For the summer Tech cuts staff to services like the dining halls and the health center. This generally makes sense. After all, with so few students, a lot less staff is needed. However, there is a point at which this becomes ridiculous. This is felt the worst in the health center.
Earlier this summer, I was unfortunate enough to become really sick. Nothing too serious, but I had a very high fever and felt miserable for days. Naturally, this meant a trip to the health center.
With a fever of 102, a cross-campus trek is not the most pleasant or easy of tasks alone, so my friend Taylor drove me over to the health center with the promise of returning to pick me up when I was done. Little did he know that the whole process would take about three and a half hours.
I walk into the mostly empty health center and fill out the required walk-in forms and go to sit by the triage room to wait my turn.
As there was only one person in front of me who was already with the triage nurse, I figured that at most I would have to about 15 minutes. I put my phone in my pocket and drifted to sleep.
When the nurse shook me awake, I glanced at the clock and realized that I had been asleep for over half an hour.
Still groggy, I walked into the triage to have my pulse and temperature and other medical things taken. The nurse was very sympathetic and did the whole process quickly and recorded the results onto a paper towel.
Even in my feverish stupor, I found that odd. I suppose that my face must have conveyed my confusion, because she explained that my charts hadn’t been brought back yet, so she could not release me to the doctor until she had recorded the necessary information into them.
After waiting for what seemed like a lifetime, the nurse decided to just go look for my charts herself. The nurse finally returned with the appropriate charts, filled them out and started to lead me into a real room.
On the way, we were stopped by a slightly frantic receptionist who insisted that the nurse leave me so that she could go give allergy shots to the three students waiting their turn.
Upon the nurse’s response that another nurse could do it, since she was at triage, the receptionist informed us that there was no other nurse on duty for the rest of the day. (By the way, it is now a little before 1 p.m.)
The nurse looked dumbfounded, but simply told her to take me into a room and give me an apple juice and Tylenol. They then agreed that while the nurse would do shots, the receptionist would take care of triage and the other two receptionists up front would take care of charts.
As I lay on the examining table and drank my juice, it struck me as absurd that only one registered nurse should be on duty at a time. I still felt miserable though, and almost immediately after finishing my juice, I fell asleep for the second time.

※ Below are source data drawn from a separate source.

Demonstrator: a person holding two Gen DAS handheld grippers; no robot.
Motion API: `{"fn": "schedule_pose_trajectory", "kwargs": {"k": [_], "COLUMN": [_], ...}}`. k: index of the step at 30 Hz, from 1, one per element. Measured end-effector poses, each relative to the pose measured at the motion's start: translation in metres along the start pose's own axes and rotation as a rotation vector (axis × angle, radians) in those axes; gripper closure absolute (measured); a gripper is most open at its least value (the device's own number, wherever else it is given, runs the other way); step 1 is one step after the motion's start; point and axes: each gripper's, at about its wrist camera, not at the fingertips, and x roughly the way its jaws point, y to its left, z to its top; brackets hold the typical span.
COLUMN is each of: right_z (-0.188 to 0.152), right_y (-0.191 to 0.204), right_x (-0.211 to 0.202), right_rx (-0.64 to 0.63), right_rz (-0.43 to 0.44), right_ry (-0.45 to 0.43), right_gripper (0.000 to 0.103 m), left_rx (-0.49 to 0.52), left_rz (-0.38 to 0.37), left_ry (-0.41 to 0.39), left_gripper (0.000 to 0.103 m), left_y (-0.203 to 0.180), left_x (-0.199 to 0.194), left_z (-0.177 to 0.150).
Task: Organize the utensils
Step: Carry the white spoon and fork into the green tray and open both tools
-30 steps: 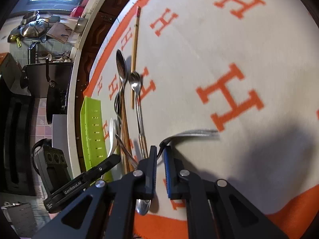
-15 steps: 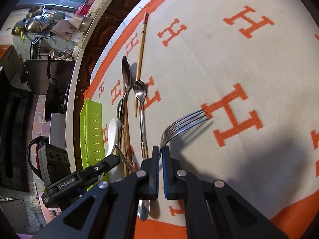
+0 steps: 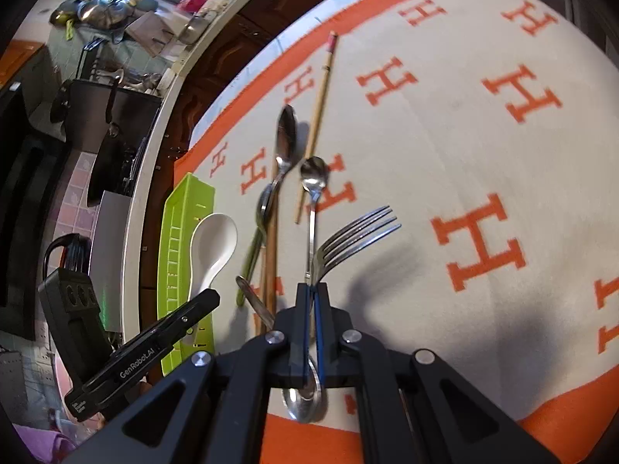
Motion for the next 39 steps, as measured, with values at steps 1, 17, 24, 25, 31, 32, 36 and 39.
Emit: {"fn": "schedule_pose_trajectory", "kwargs": {"k": [1,17,24,25,31,32,36,39], "right_z": [0.001,0.008,0.007,0.007,0.002,0.001,-0.006,-0.008], "right_y": [0.004,0.128,0.182,0.186,0.211,0.213,0.224,0.227], "right_x": [-0.002,-0.032,-0.011,-0.006,0.044,0.053,0.079,0.1], "right_rx": [-0.012,-0.279,-0.381,-0.39,-0.438,-0.455,-0.537,-0.584], "right_rz": [-0.002,0.103,0.147,0.147,0.119,0.107,0.034,-0.007], "right_ry": [-0.006,-0.072,-0.04,-0.032,0.061,0.083,0.123,0.16], "right_gripper": [0.101,0.101,0.101,0.101,0.101,0.101,0.101,0.101], "left_rx": [0.0,-0.04,-0.12,-0.131,-0.157,-0.164,-0.189,-0.202], "left_rz": [0.001,0.132,0.206,0.209,0.224,0.221,0.214,0.203], "left_ry": [-0.013,-0.225,-0.278,-0.28,-0.27,-0.268,-0.25,-0.226], "left_gripper": [0.1,0.1,0.1,0.1,0.1,0.1,0.1,0.1], "left_y": [0.001,0.051,0.102,0.108,0.128,0.132,0.138,0.141], "left_x": [-0.005,-0.102,-0.12,-0.118,-0.105,-0.103,-0.092,-0.083], "left_z": [-0.001,-0.009,-0.026,-0.03,-0.045,-0.047,-0.049,-0.051]}}
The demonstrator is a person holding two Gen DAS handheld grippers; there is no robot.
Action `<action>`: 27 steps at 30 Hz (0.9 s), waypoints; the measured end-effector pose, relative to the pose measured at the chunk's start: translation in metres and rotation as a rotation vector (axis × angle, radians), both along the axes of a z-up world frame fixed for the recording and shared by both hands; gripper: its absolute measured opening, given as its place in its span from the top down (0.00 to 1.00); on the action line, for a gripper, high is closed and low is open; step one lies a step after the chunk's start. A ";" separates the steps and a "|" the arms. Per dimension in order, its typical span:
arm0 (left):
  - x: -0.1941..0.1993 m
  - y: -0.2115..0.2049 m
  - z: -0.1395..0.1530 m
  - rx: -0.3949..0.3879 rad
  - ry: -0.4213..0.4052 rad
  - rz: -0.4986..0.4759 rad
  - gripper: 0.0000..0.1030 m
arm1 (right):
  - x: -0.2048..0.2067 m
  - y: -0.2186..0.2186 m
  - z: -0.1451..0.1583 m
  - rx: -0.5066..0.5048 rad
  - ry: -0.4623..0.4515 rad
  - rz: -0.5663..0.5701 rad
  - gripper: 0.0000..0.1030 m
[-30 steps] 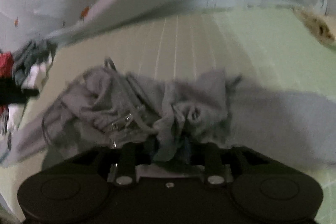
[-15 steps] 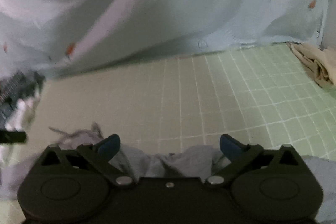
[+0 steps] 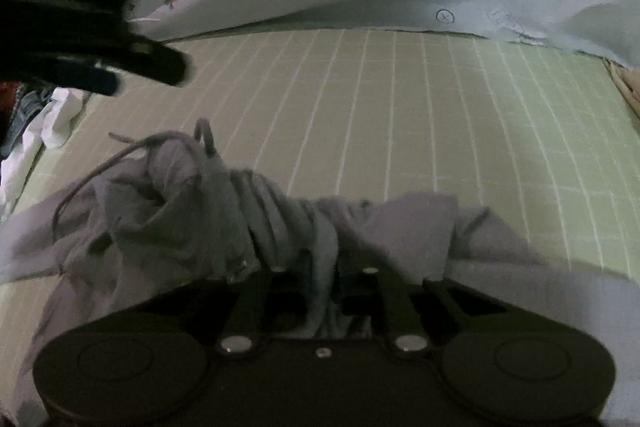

When the doctor came in about another forty-five minutes later, he did a basic exam and sent me to the lab to get a blood test. I was supposed to go with a nurse, but since he couldn’t find one, the doctor walked me over to the lab himself.
Luckily, at the lab, there were two people, so the test was administered immediately and then I was allowed to lie down to await the results.
The results were returned in less than fifteen minutes. It would seem that the only wait that had reason to take a long time was actually the shortest. I was given the results and told to take them to the nurses’ station. The station was of course empty, so I just slumped against the desk and wished for my bed.
Eventually the original doctor walked by and took pity on me. Apparently I looked so pathetic leaning there that the doctor glanced at the lab results and prescribed me some antibiotics on the spot. I was finally released on the condition that I would come back again at the end of the week.
The antibiotics eventually cured whatever vile disease I had, but in the meantime I had to return to the health center for three more long and inefficient visits. On one occasion all I had to do was get a test done that in any other place would have taken less than half an hour to be in and out and on my way. At the health center, it took over an hour of my time. Most of that time was spent waiting to get it looked at by a doctor who wasn’t even in the office that day.
The staff was always friendly and apologetic about the wait, but there were just not enough people around to effectively deal with all the patients in a timely manner. Regardless of how nicely the nurses may inform my poor sick body that there will be another overly long wait, the news is still devastating, a fact that the health center seems blissfully unaware of.
Now as a person who gets sick on a pretty regular basis, I understand that there will be a wait that seems to take forever in any medical center, but the waits in the health center are beyond the waits I have experienced anywhere else.
I do not necessarily believe that the long waits were the fault of anyone that I met for not doing their assigned tasks but rather the fact that no one seemed to know what their assigned tasks were.
On each of the times I visited the health center, there was never a huge influx of patients but there was also very little staff to deal with the students who were there, which makes visits to the health center so frustrating for most students.It seems to me that the limited staff for the summer is somewhat overdone. I understand that fiscally it makes sense to have less people on shift at a time during the summer, but it is important to balance the cuts with a consideration to the actual needs of running the health center.
After all, the worst time to have to sit and wait is when you don’t feel well. There needs to be a better balance of people around to make sure student needs are taken car of.
Perhaps the health center should weigh the benefits of a reduced staff against the cost to the students of having to spend even more time sick. It would be a shame if a student who was actually dangerously sick came by to get treated and no one could help them in time, just because they were waiting forever to even see a triage nurse.